5. “Community” (NBC)
Photo credit: NBC
Have you seen “Community” this year? Do you think as I do that it was delayed from the Fall mostly because it was awful? The Dan Harmon-less version of this once-great show has bordered on unwatchable in the last few weeks as the talented cast does their best to keep it afloat and maybe find it a new identity. Trying too hard to replicate what Harmon did the first three seasons, this installment of “Community” has been a true disaster. However, the cast is strong enough that they could right the ship at any moment. The writers need to change directions. And I think NBC will give them a chance to do just that given the glory of syndication. A shortened season will give “Community” enough episodes for syndication and Sony, who owns the show, will go to NBC and basically give them the program for free to make that happen. Expect a shortened season (“30 Rock”) and then a merciful death. Can we start a Kickstarter campaign to get enough money for Harmon to come back for it?

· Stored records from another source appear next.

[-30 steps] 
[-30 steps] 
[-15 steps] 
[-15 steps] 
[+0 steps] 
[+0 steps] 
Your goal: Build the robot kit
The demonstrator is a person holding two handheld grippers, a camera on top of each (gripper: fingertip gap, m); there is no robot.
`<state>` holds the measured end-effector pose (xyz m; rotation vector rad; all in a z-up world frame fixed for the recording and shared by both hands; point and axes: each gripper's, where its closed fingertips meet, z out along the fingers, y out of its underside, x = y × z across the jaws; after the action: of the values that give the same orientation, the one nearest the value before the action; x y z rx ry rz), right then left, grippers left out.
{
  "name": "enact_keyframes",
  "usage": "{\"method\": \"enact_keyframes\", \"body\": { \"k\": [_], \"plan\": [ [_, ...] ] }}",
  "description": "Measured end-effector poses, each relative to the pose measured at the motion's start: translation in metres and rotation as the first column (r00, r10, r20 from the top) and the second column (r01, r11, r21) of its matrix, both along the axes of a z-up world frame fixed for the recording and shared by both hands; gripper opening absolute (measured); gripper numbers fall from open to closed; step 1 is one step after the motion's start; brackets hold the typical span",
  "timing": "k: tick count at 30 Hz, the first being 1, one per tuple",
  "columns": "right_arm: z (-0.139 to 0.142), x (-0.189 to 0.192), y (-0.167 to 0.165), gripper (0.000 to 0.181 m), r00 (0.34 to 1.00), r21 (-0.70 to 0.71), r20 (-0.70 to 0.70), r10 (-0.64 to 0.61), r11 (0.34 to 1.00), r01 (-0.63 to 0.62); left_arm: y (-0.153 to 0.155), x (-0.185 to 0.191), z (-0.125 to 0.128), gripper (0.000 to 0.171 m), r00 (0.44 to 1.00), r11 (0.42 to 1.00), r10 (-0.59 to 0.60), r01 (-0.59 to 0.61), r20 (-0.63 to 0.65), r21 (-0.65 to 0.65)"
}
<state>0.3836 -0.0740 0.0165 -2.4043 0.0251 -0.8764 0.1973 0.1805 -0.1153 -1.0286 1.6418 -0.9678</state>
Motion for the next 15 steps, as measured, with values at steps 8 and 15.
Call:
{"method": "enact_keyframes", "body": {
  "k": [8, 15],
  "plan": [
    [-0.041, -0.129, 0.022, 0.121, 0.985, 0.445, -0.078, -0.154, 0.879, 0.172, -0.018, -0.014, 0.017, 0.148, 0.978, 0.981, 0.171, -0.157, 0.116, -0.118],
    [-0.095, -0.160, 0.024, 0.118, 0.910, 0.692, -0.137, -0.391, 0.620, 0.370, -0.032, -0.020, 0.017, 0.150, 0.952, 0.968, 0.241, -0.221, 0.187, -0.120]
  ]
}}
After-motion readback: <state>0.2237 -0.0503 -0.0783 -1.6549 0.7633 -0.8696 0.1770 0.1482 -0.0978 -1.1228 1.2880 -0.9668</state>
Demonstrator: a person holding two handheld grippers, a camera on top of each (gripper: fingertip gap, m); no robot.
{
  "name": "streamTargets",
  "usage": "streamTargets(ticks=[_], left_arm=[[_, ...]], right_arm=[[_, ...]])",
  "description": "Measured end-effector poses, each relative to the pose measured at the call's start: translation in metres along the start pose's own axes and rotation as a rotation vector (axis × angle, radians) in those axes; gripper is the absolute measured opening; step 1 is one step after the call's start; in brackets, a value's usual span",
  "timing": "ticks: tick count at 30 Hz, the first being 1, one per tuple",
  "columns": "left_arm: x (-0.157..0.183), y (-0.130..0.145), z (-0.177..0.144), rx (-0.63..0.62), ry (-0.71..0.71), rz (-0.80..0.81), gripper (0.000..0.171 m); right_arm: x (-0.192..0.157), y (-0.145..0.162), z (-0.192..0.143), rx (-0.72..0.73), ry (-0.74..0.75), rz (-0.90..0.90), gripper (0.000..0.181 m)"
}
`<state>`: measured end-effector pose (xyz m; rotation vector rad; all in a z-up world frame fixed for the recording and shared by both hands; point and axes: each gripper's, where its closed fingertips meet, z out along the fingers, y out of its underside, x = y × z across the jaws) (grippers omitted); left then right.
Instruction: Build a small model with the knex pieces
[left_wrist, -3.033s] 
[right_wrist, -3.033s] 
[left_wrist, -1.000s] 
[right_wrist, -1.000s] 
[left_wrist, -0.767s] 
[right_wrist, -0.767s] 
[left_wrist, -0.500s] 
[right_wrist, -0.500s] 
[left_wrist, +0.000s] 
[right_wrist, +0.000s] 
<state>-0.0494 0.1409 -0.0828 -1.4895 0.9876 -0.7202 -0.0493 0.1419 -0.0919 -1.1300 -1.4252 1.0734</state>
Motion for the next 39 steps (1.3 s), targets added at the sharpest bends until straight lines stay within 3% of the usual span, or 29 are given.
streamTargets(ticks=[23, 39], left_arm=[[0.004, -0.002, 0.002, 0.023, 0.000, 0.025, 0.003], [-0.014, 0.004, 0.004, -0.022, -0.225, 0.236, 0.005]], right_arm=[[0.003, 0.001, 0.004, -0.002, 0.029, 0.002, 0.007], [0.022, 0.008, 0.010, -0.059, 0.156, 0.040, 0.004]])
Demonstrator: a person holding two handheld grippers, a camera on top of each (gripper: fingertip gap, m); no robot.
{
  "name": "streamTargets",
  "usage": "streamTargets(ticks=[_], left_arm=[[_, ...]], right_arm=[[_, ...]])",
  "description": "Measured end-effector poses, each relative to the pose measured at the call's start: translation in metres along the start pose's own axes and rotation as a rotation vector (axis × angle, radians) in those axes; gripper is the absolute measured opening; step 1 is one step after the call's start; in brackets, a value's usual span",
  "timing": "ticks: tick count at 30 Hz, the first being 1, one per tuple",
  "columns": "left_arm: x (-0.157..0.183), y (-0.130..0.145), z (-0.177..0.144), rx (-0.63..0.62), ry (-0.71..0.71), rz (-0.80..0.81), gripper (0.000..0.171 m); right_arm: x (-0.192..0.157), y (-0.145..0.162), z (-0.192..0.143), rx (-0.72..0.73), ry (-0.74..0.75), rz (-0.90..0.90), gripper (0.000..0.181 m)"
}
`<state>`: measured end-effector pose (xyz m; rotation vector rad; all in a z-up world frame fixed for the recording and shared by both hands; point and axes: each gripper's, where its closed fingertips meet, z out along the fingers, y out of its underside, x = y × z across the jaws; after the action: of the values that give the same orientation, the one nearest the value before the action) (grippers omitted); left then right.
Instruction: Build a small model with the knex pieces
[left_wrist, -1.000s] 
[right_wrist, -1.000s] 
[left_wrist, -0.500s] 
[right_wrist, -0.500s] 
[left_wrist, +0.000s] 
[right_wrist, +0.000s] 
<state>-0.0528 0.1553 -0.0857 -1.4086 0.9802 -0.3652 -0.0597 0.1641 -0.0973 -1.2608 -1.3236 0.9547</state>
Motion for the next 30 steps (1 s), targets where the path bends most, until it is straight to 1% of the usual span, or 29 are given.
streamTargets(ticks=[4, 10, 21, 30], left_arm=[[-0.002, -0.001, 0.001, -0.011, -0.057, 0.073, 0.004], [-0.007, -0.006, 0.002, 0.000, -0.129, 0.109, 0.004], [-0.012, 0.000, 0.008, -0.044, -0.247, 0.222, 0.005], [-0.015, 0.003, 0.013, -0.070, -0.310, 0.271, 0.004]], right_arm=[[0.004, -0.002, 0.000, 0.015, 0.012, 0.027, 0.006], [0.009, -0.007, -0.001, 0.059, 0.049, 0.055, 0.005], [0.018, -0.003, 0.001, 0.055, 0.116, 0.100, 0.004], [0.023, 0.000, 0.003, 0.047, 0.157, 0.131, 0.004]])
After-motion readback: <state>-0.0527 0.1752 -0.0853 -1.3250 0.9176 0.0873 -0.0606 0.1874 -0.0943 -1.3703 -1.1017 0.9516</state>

Prediction: Renew (shortened season)
6. “The Neighbors” (ABC)
7. “Whitney” (NBC)
8. “Beauty & the Beast” (The CW)
9. “Rules of Engagement” (CBS)
10. “Malibu Country” & “Last Man Standing” (ABC)
Predicted Renewals That Haven’t Happened Yet*:
ABC - “Grey’s Anatomy,” “How to Live with Your Parents,” “Last Man Standing,” “Malibu Country,” “The Middle,” “Modern Family,” “Nashville,” “Once Upon a Time,” “Revenge,” “Scandal,” “Suburgatory”
CBS - “Criminal Minds,” “Two and a Half Men”
The CW - “Beauty & the Beast,” “Hart of Dixie,” “Nikita”
FOX - “Glee”
NBC - “Chicago Fire,” “Community,” “Go On,” “Grimm,” “Hannibal,” “Law & Order: SVU,” “Parenthood,” “Parks & Recreation,” “Revolution”
Predicted Cancellations That Haven’t Happened Yet*:
ABC - “Body of Proof,” “Happy Endings,” “The Neighbors,” “Red Widow”
CBS - “CSI: NY,” “Golden Boy,” “Rules of Engagement,” “Vegas”
The CW - “The Carrie Diaries”
FOX - “The Cleveland Show,” “Touch”
NBC - “1600 Penn,” “Deception,” “Guys with Kids,” “The New Normal,” “Smash,” “Whitney”
*Subject to change before final predictions after the next few weeks of ratings.